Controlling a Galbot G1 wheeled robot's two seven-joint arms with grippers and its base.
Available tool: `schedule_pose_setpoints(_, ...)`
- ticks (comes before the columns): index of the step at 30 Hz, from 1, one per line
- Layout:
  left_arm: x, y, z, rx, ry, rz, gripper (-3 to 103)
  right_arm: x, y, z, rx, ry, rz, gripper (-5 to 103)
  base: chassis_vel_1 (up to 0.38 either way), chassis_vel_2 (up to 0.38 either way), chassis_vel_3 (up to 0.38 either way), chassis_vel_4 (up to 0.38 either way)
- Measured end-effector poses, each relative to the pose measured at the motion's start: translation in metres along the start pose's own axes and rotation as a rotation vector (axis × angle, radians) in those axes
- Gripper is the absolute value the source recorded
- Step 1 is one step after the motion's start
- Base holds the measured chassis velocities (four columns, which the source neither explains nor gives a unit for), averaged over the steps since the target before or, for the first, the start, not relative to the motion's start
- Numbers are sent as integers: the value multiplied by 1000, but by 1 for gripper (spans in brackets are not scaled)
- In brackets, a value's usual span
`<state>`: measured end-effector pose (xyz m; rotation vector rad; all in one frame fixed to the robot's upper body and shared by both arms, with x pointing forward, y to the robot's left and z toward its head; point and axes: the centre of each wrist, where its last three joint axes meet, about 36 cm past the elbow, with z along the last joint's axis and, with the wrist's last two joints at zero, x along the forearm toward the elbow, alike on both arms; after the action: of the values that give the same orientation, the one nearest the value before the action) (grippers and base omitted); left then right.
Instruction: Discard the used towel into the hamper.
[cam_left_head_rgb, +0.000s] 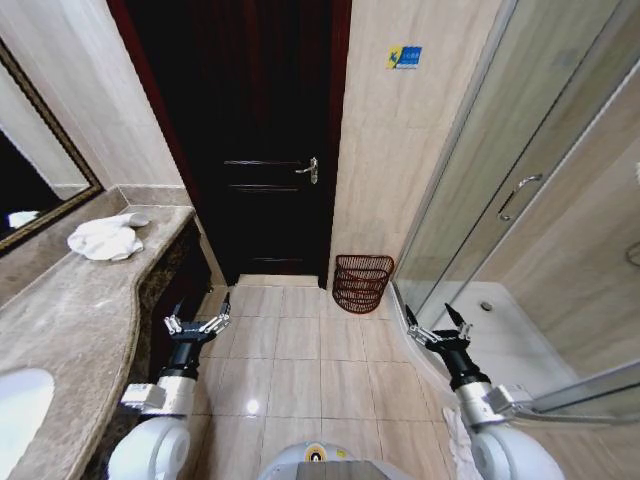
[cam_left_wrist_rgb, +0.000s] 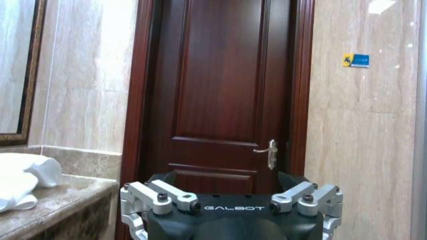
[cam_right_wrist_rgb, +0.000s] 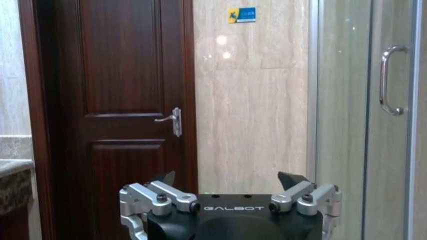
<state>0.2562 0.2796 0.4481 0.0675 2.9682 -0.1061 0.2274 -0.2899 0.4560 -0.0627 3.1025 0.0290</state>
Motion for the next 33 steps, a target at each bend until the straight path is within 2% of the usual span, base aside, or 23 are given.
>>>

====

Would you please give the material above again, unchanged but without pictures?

Controlling a Galbot G1 wheeled robot's two seven-joint arms with grippers and its base.
Available tool: `schedule_pose_setpoints(_, ...)`
- ticks (comes before the columns): index of the step at 30 Hz, from 1, one per line
- Layout:
  left_arm: x, y, z, rx, ry, rz, gripper (-3 to 103)
  right_arm: x, y, z, rx, ry, rz, gripper (-5 to 103)
  base: chassis_vel_1 (up to 0.38 either way), chassis_vel_2 (up to 0.38 either way), chassis_vel_3 (up to 0.38 either way), chassis_vel_4 (up to 0.38 either way)
- Measured end-effector poses, each relative to the pose measured at the motion's start: translation in metres along the start pose's own axes and rotation as a rotation vector (axis × angle, radians) in those axes
- Gripper is the absolute value the source recorded
- Step 1 is one step after the motion's start
- Base holds the measured chassis velocities (four columns, which the source neither explains nor gives a unit for), averaged over the steps since the target before or, for the first, the start, not relative to the motion's start
- Numbers are sent as integers: the value multiplied by 1000, but by 1 for gripper (spans in brackets are not scaled)
- In brackets, a value's usual span
`<state>`: measured end-effector pose (xyz m; rotation vector rad; all in one frame fixed to the robot's upper body and shared by both arms, with x pointing forward, y to the robot's left and z toward its head; point and axes: the centre of each wrist, where its last three joint axes meet, about 36 cm past the elbow, with z along the last joint's axis and, with the wrist's last two joints at zero, x along the forearm toward the elbow, alike on both arms; after the action: of the values that give the same orientation, the one nearest the value before the action) (grippers and base omitted); left then right.
Instruction: Discard the used towel into the hamper.
[cam_left_head_rgb, +0.000s] 
[cam_left_wrist_rgb, +0.000s] 
[cam_right_wrist_rgb, +0.000s] 
<state>0.2562 0.2796 0.4481 0.0675 2.9682 -0.1061 0.2274 -0.2899 0.4560 -0.0627 3.1025 0.0290</state>
Motion for the next 33 steps, a target at each bend until the straight path is within 2% of the usual span, base aside, or 23 are given.
>>>

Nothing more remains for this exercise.